Route information
- Maintained by New Brunswick Department of Transportation
- Length: 75.94 km (47.19 mi)
- Existed: 1965–present

Major junctions
- North end: Route 102 in Fredericton
- Route 7 in Fredericton; Route 8 in Fredericton; Route 2 (TCH) in New Maryland;
- South end: Route 7 in Welsford

Location
- Country: Canada
- Province: New Brunswick
- Major cities: New Maryland, Tracy, Fredericton Junction

Highway system
- Provincial highways in New Brunswick; Former routes;
| ← Route 100 |  | → Route 102 |

= New Brunswick Route 101 =

Highway in New Brunswick, Canada

Route 101 is 76 kilometres long and runs from downtown Fredericton to a junction with Route 7 in Welsford.
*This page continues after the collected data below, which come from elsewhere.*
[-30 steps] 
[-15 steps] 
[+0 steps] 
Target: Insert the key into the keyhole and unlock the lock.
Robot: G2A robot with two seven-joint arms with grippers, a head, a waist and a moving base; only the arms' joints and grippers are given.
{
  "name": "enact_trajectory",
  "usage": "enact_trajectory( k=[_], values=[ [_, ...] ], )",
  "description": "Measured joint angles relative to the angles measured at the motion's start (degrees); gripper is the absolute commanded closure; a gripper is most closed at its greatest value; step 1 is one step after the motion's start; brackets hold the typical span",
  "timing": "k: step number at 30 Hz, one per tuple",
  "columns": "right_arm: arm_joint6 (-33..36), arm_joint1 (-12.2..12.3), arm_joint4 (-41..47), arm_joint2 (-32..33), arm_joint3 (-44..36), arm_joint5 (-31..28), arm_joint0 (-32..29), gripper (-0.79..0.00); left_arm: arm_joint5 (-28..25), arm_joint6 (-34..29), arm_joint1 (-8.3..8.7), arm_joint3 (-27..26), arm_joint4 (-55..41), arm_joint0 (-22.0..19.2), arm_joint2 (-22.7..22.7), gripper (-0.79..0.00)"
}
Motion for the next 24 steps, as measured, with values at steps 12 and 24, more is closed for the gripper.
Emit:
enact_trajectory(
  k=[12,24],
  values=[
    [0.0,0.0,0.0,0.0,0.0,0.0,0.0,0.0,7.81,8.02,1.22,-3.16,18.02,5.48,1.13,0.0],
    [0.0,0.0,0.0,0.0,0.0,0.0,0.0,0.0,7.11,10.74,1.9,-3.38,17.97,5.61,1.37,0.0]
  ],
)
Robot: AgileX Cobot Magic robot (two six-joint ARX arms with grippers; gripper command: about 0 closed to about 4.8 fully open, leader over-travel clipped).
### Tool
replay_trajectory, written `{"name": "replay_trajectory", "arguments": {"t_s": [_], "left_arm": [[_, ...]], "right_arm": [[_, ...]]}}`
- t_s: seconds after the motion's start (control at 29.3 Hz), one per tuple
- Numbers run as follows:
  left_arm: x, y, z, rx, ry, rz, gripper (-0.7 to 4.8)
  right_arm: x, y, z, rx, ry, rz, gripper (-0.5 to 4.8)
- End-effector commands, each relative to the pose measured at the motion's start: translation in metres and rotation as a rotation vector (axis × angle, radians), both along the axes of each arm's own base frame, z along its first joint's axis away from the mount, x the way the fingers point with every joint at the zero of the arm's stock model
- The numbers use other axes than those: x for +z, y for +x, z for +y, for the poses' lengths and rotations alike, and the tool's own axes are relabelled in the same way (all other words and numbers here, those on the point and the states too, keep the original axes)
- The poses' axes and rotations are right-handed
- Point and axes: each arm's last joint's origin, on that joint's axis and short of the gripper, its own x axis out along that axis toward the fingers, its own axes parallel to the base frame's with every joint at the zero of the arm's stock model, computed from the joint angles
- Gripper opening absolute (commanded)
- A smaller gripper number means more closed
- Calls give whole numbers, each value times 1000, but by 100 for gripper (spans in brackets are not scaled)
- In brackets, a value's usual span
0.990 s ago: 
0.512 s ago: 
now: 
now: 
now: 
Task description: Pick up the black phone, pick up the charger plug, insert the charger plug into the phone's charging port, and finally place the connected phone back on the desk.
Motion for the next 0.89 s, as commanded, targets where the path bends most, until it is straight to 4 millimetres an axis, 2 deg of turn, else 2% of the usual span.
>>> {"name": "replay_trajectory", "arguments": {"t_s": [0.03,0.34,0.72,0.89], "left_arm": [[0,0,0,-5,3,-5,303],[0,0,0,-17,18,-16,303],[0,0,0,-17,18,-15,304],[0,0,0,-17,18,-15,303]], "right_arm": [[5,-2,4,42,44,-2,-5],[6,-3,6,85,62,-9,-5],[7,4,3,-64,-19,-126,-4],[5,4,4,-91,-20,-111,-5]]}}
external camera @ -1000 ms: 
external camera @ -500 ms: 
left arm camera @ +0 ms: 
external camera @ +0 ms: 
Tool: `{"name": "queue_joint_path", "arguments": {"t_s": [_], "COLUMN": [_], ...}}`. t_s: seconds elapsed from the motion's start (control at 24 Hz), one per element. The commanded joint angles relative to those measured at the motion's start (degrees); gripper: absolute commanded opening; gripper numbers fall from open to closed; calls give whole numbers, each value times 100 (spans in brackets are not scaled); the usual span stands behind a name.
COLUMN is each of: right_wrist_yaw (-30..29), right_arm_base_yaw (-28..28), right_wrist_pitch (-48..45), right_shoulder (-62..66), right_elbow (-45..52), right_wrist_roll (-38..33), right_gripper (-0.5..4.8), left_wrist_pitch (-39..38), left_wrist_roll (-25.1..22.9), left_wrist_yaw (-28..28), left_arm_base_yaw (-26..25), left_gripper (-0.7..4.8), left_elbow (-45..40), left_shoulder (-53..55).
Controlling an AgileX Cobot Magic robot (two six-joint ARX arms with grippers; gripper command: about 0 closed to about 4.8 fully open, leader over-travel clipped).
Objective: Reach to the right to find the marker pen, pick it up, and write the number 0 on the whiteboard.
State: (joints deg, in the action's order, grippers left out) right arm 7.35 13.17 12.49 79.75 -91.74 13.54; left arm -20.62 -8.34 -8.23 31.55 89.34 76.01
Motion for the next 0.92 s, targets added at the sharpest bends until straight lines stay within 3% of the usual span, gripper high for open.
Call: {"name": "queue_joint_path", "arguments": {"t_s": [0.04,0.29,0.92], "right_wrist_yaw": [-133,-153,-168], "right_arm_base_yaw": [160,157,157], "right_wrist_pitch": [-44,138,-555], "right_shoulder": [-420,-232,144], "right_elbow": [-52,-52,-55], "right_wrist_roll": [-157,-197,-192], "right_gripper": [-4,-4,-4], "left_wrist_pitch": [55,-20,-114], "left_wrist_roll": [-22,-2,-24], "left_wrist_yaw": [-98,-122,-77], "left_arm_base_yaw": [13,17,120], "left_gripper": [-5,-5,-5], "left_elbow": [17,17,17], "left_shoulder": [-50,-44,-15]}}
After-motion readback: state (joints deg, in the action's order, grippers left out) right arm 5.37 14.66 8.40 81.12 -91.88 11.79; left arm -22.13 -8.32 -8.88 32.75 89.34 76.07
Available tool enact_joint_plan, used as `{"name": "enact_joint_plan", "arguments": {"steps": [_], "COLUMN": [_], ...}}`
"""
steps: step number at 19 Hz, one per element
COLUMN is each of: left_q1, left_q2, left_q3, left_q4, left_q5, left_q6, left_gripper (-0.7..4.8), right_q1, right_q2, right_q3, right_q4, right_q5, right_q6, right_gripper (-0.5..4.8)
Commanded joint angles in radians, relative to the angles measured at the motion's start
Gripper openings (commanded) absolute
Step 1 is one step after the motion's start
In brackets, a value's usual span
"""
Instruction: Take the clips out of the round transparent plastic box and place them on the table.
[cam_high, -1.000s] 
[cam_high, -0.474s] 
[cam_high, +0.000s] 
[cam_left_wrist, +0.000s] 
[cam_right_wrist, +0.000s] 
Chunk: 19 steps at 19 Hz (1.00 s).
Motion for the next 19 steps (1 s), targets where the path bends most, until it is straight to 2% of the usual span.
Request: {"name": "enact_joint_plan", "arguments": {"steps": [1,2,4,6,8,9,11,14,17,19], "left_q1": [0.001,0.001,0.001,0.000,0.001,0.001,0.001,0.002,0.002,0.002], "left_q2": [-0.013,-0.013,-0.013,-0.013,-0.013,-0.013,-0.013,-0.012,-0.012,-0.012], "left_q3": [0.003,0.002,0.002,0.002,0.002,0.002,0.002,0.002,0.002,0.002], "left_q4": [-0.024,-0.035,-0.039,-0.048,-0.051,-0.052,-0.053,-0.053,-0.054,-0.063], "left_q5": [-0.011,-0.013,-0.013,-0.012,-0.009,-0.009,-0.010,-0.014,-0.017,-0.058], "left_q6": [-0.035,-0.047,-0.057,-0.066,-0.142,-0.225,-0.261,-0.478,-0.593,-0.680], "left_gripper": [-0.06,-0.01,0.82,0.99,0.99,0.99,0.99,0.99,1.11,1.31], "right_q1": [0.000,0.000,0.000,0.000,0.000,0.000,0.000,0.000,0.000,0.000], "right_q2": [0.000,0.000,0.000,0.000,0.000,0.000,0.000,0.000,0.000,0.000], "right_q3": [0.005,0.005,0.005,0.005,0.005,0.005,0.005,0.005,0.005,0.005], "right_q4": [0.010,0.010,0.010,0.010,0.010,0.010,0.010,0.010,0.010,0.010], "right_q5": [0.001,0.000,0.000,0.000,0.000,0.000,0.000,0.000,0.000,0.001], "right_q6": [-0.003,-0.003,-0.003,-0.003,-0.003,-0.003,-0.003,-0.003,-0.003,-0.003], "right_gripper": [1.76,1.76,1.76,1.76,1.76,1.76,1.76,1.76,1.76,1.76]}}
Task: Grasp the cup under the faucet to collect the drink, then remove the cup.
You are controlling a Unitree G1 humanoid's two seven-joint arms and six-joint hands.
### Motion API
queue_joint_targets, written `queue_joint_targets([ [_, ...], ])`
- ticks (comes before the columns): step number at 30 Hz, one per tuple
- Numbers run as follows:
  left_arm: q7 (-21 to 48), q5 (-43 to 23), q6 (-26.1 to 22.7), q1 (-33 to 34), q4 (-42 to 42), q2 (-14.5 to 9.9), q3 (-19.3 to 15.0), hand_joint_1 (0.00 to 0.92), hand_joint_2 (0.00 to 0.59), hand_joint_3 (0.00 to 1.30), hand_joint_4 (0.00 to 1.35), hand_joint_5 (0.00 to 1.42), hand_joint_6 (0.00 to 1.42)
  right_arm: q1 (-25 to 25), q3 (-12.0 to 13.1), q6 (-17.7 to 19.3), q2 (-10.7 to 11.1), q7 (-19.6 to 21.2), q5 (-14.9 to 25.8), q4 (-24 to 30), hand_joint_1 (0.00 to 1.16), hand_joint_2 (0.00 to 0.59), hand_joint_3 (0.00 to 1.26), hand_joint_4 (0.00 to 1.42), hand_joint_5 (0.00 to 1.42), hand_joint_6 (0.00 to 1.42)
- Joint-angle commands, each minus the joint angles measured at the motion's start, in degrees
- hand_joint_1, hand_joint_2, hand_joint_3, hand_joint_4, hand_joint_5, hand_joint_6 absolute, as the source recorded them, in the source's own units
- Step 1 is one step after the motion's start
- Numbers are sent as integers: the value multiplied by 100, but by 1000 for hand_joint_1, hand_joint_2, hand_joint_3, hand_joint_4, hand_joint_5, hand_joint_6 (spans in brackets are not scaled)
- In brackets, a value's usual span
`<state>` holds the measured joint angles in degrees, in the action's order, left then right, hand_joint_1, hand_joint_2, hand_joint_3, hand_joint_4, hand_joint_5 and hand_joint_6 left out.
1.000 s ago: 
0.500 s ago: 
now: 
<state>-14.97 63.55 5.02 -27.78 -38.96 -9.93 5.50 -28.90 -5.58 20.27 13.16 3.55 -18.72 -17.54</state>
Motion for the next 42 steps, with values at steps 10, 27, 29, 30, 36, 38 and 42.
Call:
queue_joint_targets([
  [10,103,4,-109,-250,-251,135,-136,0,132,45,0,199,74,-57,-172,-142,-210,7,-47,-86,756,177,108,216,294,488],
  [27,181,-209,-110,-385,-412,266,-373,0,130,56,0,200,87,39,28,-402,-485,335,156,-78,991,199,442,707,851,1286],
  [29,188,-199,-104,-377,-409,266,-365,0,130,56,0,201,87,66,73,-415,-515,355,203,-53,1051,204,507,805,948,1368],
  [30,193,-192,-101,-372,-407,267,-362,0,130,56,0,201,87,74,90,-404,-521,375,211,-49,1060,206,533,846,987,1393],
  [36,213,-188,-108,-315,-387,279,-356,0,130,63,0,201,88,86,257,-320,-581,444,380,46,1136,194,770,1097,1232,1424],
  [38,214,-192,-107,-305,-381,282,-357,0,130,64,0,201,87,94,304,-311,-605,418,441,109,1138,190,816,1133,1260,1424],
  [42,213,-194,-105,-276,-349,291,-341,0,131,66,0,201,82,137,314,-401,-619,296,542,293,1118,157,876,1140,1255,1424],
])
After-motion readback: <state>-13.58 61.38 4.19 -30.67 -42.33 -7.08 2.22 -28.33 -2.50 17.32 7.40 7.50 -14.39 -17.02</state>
The highway follows Regent Street from downtown Fredericton up a large hill to the edge of the city, where it continues south to New Maryland, Nasonworth, Beaver Dam Tracyville and Tracy at Route 645. From Tracy, the highway turns east along the South Branch of the Oromocto River to Fredericton Junction. Route 101 then turns southeast, paralleling the New Brunswick Southern Railway line through Blissville, Hoyt and Wirral crossing Route 7 to its end at Eagle Rock road at Welsford.

==Major intersections==

| County | Location | km | mi | Destinations | Notes |
| Queens | Welsford | 0.0 | 0.0 | Route 7 (Highway 7) | Interchange, southern terminus |
| Sunbury | Central Blissville | 32.6 | 20.3 | Route 785 (Route 785) |  |
| Sunbury | Tracy | 43.1 | 26.8 | Route 645 (Route 645) |  |
| York | Nasonworth | 61.9 | 38.5 | Route 655 (Route 655) |  |
| York | New Maryland | 71.2 | 44.2 | Route 2 (Trans-Canada Highway) |  |
| York | Fredericton | 74.6 | 46.4 | Route 8 (Fredericton-Miramichi Highway) |  |
| York | Fredericton | 74.8 | 46.5 | Route 7 (Fredericton-Saint John Highway) |  |
| York | Fredericton | 78.6 | 48.8 | Route 102 (Queen St) | Northern Terminus, roadway continues as Regent St. to Westmoreland Bridge |
1.000 mi = 1.609 km; 1.000 km = 0.621 mi Incomplete access;

==History==
- Route 101 was known as Route 28 until 1965.
- October 2013 the route was extended over a new section of Route 7 and now ends at Eagle Rock Road at Welsford.